START DATASET CONTENT
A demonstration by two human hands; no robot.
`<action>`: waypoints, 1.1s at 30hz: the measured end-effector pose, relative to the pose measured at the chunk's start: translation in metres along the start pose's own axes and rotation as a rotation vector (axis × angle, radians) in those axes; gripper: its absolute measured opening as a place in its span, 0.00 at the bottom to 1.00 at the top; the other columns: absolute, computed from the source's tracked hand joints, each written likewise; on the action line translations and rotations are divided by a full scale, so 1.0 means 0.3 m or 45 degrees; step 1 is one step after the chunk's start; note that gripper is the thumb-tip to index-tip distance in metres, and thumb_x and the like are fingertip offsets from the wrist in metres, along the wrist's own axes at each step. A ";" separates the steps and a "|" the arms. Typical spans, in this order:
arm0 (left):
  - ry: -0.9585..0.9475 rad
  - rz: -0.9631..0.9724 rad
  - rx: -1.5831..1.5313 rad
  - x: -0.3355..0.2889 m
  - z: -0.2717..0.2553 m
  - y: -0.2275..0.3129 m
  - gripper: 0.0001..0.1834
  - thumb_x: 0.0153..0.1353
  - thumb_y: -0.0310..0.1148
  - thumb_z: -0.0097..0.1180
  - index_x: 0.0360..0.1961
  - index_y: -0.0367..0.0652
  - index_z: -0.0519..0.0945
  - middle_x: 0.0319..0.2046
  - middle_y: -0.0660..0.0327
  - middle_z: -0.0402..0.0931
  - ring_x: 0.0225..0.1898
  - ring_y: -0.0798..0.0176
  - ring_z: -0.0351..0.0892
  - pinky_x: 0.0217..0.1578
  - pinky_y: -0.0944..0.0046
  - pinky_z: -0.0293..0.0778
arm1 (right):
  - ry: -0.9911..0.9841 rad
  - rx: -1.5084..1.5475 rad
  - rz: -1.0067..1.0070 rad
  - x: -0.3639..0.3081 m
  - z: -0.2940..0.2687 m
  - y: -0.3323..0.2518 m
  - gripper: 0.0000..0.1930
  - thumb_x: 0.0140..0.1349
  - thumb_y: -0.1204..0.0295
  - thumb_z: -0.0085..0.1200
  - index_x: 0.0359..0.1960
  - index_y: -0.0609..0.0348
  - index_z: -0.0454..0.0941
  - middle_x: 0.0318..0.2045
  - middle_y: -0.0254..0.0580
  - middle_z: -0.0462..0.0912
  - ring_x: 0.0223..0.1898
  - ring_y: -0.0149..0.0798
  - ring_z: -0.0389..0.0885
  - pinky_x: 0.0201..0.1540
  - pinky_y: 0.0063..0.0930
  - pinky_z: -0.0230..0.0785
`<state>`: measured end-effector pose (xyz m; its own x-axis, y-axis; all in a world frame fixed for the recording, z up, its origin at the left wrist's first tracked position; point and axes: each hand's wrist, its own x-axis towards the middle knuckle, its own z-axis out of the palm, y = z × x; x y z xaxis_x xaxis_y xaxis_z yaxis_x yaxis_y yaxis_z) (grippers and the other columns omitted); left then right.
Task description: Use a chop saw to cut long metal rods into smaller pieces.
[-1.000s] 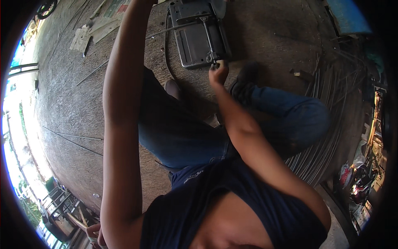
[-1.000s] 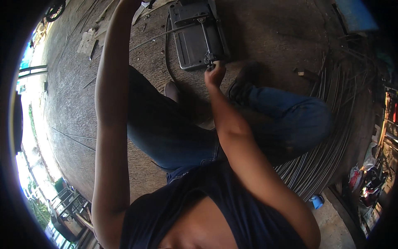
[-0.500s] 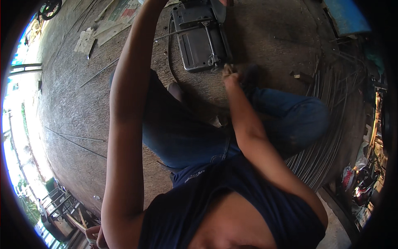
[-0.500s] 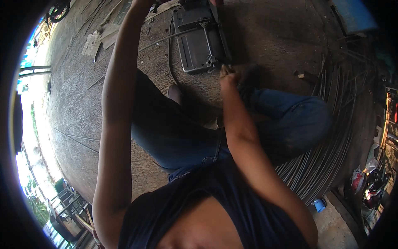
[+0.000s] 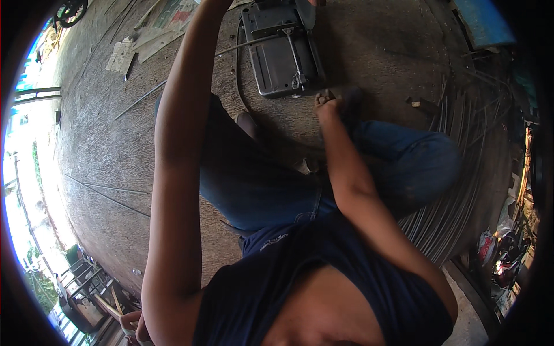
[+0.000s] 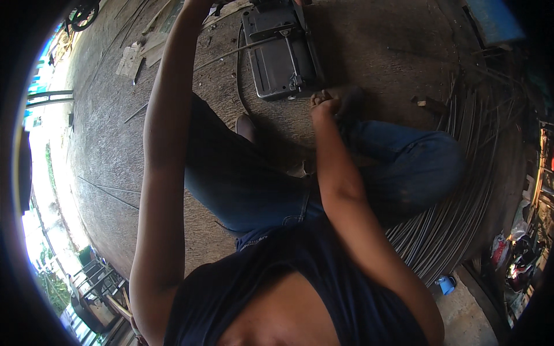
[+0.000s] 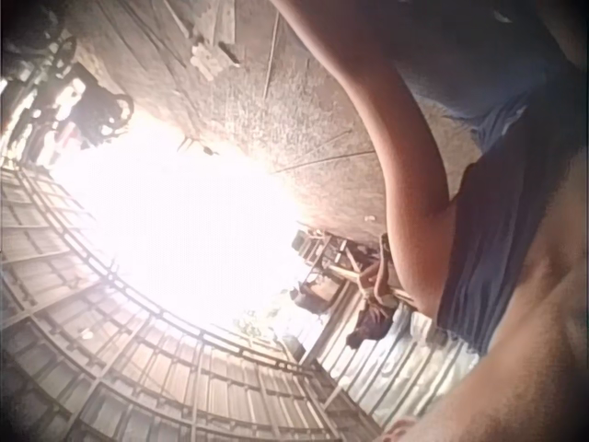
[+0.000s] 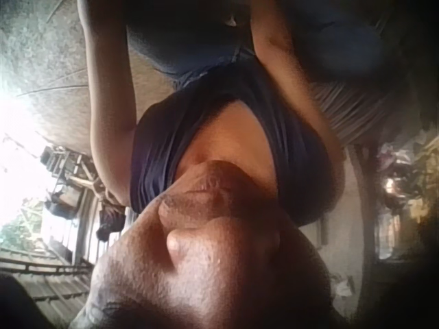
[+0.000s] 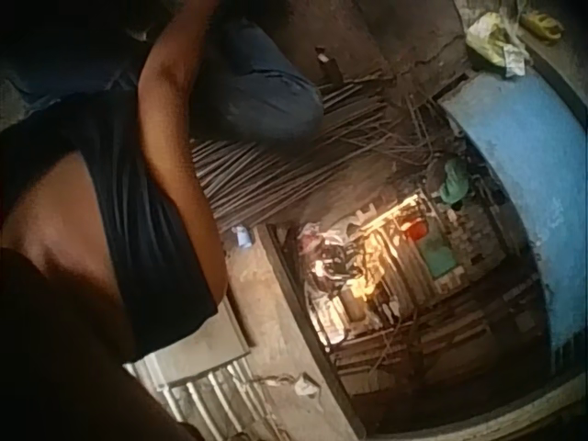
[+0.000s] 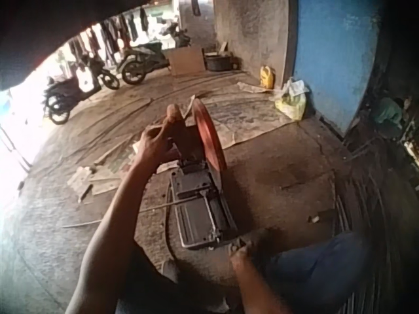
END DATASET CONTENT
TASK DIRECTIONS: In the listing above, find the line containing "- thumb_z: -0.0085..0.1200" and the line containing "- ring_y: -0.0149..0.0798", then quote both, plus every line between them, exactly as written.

ANSWER SPACE:
  - thumb_z: -0.0085..0.1200
  - index_x: 0.0359..0.1960
  - index_y: -0.0609..0.0348
  - index_z: -0.0454..0.0941
  - middle_x: 0.0318..0.2045
  - middle_y: -0.0254..0.0580
  - middle_z: -0.0462..0.0912
  - ring_x: 0.0223..0.1898
  - ring_y: -0.0149..0.0798

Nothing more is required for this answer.